For now, government aid is somehow putting the electric car market on life support, and that certainly can’t last. “A company cannot rely on government subsidies to succeed”, said Jim Rowan. However, incentives will allow the EX90 to cost less in the United States (where the electric SUV is manufactured) thanks to the famous American auto bonus put in place by Joe Biden for the sake of protectionism.
On the other hand, other leaders do not necessarily see this parity arriving any time soon. This is particularly the case of Luca de Meo, the boss of Renault, who declared at the Paris Motor Show that he did not see this parity approaching. “I can offer better battery chemistry and power handling, but those gains would be wiped out if the price of cobalt doubled in just six months”.
For his part, Carlos Tavares, the boss of Stellantis and not always tender with the electric car, wants to be a little more “reassuring”. “In our forecasts, in 2026, electric vehicles will be cheaper than their versions equipped with a thermal block”he recently told franceinfo.

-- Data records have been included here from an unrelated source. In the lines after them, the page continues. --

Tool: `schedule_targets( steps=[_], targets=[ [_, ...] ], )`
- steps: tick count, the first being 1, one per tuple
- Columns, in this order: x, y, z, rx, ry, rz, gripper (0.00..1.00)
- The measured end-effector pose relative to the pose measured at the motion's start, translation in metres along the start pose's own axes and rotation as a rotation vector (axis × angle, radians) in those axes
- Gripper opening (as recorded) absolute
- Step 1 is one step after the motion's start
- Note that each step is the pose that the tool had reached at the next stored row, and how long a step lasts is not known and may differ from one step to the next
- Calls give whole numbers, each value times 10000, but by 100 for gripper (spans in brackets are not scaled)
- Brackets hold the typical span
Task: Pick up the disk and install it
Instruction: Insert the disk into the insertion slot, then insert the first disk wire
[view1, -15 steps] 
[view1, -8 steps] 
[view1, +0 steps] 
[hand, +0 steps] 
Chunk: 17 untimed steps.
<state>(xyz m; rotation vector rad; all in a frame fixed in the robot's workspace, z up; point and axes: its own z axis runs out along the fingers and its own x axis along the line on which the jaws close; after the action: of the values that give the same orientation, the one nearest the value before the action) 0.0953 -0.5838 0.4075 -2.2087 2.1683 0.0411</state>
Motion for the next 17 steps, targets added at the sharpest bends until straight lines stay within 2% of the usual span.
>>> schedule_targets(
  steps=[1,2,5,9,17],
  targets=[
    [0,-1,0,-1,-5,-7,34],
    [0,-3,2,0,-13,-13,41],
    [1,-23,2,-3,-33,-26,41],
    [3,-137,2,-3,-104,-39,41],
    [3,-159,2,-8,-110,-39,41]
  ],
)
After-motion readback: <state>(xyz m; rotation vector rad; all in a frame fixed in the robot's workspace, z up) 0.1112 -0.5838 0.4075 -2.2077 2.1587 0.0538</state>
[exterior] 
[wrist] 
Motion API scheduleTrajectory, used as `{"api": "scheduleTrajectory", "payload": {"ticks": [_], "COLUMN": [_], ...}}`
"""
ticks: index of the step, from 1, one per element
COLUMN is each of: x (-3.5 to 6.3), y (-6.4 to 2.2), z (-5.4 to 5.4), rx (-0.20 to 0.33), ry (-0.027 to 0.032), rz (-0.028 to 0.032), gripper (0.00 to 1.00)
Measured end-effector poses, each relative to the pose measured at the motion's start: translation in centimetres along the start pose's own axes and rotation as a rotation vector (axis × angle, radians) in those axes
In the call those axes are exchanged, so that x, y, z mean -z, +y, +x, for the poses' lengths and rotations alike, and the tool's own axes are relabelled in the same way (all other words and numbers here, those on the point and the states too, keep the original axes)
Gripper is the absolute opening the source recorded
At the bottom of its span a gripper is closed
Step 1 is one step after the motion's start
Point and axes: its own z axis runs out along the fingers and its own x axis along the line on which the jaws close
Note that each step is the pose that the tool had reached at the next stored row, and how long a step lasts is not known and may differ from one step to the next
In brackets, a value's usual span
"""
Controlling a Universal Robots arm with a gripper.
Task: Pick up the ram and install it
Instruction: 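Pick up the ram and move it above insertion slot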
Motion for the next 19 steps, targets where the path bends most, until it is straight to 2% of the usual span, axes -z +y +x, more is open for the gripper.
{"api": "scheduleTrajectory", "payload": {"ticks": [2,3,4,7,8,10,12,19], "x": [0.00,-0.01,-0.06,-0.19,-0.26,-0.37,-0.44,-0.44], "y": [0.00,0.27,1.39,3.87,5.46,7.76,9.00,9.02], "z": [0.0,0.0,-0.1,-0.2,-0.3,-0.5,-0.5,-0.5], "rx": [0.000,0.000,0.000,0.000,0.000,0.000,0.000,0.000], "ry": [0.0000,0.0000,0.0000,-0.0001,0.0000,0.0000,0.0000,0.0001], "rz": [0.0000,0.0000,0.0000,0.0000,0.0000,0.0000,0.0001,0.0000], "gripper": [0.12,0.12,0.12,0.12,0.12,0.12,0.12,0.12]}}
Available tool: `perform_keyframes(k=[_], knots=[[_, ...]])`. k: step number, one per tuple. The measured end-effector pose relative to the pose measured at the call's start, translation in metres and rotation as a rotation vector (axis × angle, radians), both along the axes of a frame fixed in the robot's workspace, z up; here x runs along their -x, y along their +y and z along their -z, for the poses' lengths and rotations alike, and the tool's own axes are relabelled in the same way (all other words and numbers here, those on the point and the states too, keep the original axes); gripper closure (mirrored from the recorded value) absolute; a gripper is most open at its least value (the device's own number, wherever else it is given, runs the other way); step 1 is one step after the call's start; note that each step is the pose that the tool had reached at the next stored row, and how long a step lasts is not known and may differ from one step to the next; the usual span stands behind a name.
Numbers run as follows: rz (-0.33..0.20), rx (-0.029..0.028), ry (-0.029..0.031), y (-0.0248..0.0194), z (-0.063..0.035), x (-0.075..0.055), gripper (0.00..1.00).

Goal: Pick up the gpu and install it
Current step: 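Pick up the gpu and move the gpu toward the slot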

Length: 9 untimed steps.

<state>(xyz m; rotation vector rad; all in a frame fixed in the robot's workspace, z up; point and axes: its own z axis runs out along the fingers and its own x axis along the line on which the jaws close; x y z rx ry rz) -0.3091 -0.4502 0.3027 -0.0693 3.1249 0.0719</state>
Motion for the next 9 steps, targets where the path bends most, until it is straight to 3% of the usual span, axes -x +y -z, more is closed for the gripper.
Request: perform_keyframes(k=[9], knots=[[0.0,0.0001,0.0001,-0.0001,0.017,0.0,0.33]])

“In 2026, according to our forecasts, we will have an equality of the cost structure of the two technologies”. Carlos Tavares explains that “the electric Peugeot 208” is sold “around 30,000 euros”. He estimates that in four years, “an equivalent thermal car will be slightly above 20,000 euros”.
Carlos Tavares also believes that the “price of electric vehicles is highly exposed to the price of raw materials” and “the price of raw materials is a very important part of the cost structure of batteries”. “What we can also anticipate is that depending on the strong fluctuations in the price of raw materials, the price of electric vehicles will also be volatile, much more than the price of thermal vehicles today”.
The magic of financing?
If you carefully follow our section dedicated to deciphering financing offers for electric cars, you have no doubt noticed that some offers are also, or even more advantageous compared to a thermal equivalence. Why ? For the simple and good reason that, under infusion of the ecological bonus, the contribution is immediately reduced to a trickle because absorbed by the bonusthereby reducing monthly payments.
In addition, the second-hand electric car market is expected to gain further momentum over the next three to four years, residual values (value defined by taking into account the purchase price of the vehicle from which the amount of the rents paid by the lessee throughout the duration of the lease, which corresponds to the value of the car at the end of the lease contract) are high and make it possible to keep rents fairly low.